- Interactive map of Los Altos, Texas
- Coordinates: 27°29′26″N 99°23′9″W﻿ / ﻿27.49056°N 99.38583°W
- Country: United States
- State: Texas
- County: Webb
- Elevation: 551 ft (168 m)

Population (2020)
- • Total: 175
- Time zone: UTC-6 (Central (CST))
- • Summer (DST): UTC-5 (CDT)
- Zip Code: 78043
- GNIS feature ID: 2584679

= Los Altos, Texas =

Los Altos is a census-designated place (CDP) in Webb County, Texas, United States. This was a new CDP formed from parts of the Laredo Ranchettes CDP prior to the 2010 census. As of the 2020 census, Los Altos had a population of 175.
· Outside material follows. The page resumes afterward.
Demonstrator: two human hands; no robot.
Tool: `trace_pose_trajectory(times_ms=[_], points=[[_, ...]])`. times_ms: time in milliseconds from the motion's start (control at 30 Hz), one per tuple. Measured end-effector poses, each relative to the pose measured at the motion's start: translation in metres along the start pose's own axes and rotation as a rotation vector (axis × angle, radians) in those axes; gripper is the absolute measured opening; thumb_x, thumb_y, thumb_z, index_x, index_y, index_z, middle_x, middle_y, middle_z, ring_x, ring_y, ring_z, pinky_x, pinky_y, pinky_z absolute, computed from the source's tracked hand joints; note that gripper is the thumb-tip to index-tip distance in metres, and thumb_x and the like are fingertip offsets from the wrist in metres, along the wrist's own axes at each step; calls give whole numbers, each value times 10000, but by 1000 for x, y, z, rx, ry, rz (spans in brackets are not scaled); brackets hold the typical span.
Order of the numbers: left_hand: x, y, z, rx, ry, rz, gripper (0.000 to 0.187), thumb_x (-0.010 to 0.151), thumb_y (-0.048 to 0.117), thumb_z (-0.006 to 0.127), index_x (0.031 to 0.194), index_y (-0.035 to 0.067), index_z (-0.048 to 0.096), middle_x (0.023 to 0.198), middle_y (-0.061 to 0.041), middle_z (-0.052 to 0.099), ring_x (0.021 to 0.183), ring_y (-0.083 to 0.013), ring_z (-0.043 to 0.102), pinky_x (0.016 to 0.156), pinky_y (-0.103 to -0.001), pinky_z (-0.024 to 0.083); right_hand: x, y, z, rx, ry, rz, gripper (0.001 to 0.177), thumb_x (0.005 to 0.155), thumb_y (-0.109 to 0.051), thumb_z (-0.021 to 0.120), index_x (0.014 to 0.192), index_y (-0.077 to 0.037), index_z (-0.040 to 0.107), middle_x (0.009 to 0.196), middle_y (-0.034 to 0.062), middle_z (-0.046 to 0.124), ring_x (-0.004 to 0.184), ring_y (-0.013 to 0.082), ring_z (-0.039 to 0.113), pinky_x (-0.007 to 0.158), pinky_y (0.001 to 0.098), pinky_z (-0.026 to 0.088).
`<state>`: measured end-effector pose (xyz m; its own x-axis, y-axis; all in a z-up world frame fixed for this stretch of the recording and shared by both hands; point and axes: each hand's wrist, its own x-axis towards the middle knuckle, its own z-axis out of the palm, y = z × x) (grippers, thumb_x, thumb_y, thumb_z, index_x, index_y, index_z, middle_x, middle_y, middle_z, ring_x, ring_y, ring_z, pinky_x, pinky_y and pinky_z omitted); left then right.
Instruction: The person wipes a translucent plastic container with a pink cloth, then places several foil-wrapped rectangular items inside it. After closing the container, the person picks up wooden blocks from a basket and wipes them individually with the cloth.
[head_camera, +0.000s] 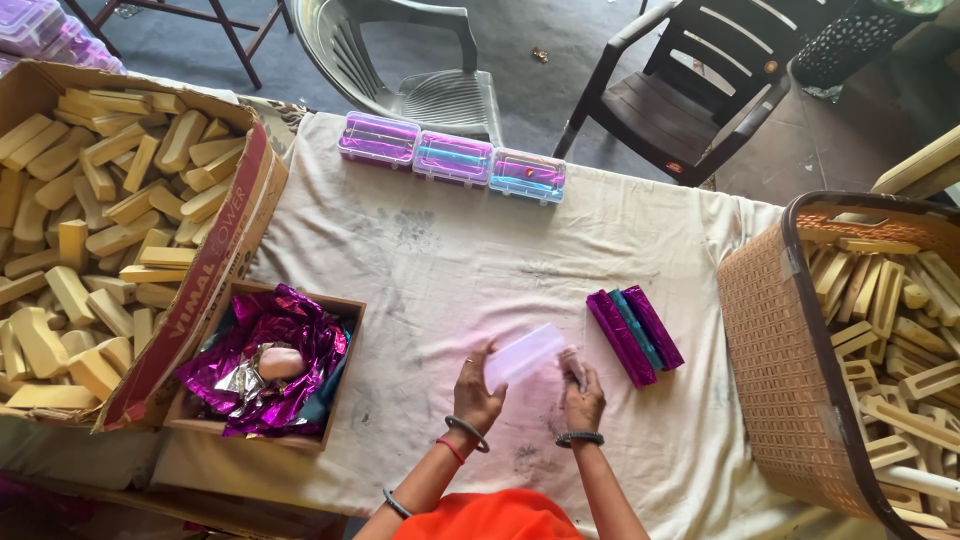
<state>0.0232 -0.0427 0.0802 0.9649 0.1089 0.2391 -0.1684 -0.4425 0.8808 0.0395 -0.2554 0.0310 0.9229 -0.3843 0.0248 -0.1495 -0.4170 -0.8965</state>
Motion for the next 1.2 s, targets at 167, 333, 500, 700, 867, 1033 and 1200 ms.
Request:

It is one of several colonias in Webb County.
==Geography==
Los Altos is located at (27.490491, -99.385823).

==Demographics==

Los Alto first appeared as a census designated place in the 2010 U.S. census, one of nine CDPS (La Coma, Laredo Ranchettes West, Los Altos, Ranchitos East, San Carlos I, San Carlos II, Tanquecitos South Acres, Tanquecitos South Acres II, and Pueblo Nuevo) from parts of Laredo Ranchettes CDP.

Historical population
| Census | Pop. | Note | %± |
| 2010 | 140 |  | — |
| 2020 | 175 |  | 25.0% |
U.S. Decennial Census 1850–1900 1910 1920 1930 1940 1950 1960 1970 1980 1990 2000 2010 2020

===2020 census===

Los Altos CDP, Texas – Racial and ethnic composition Note: the US Census treats Hispanic/Latino as an ethnic category. This table excludes Latinos from the racial categories and assigns them to a separate category. Hispanics/Latinos may be of any race.
| Race / Ethnicity (NH = Non-Hispanic) | Pop 2010 | Pop 2020 | % 2010 | % 2020 |
|---|---|---|---|---|
| White alone (NH) | 0 | 4 | 0.00% | 2.29% |
| Black or African American alone (NH) | 0 | 0 | 0.00% | 0.00% |
| Native American or Alaska Native alone (NH) | 0 | 0 | 0.00% | 0.00% |
| Asian alone (NH) | 0 | 0 | 0.00% | 0.00% |
| Native Hawaiian or Pacific Islander alone (NH) | 0 | 0 | 0.00% | 0.00% |
| Other race alone (NH) | 0 | 0 | 0.00% | 0.00% |
| Mixed race or Multiracial (NH) | 0 | 0 | 0.00% | 0.00% |
| Hispanic or Latino (any race) | 140 | 171 | 100.00% | 97.71% |
| Total | 140 | 175 | 100.00% | 100.00% |

==Education==
Residents are in the United Independent School District. Zoned schools include: Freedom Elementary School, Raul Perales Middle School, and United South High School.

The designated community college for Webb County is Laredo Community College.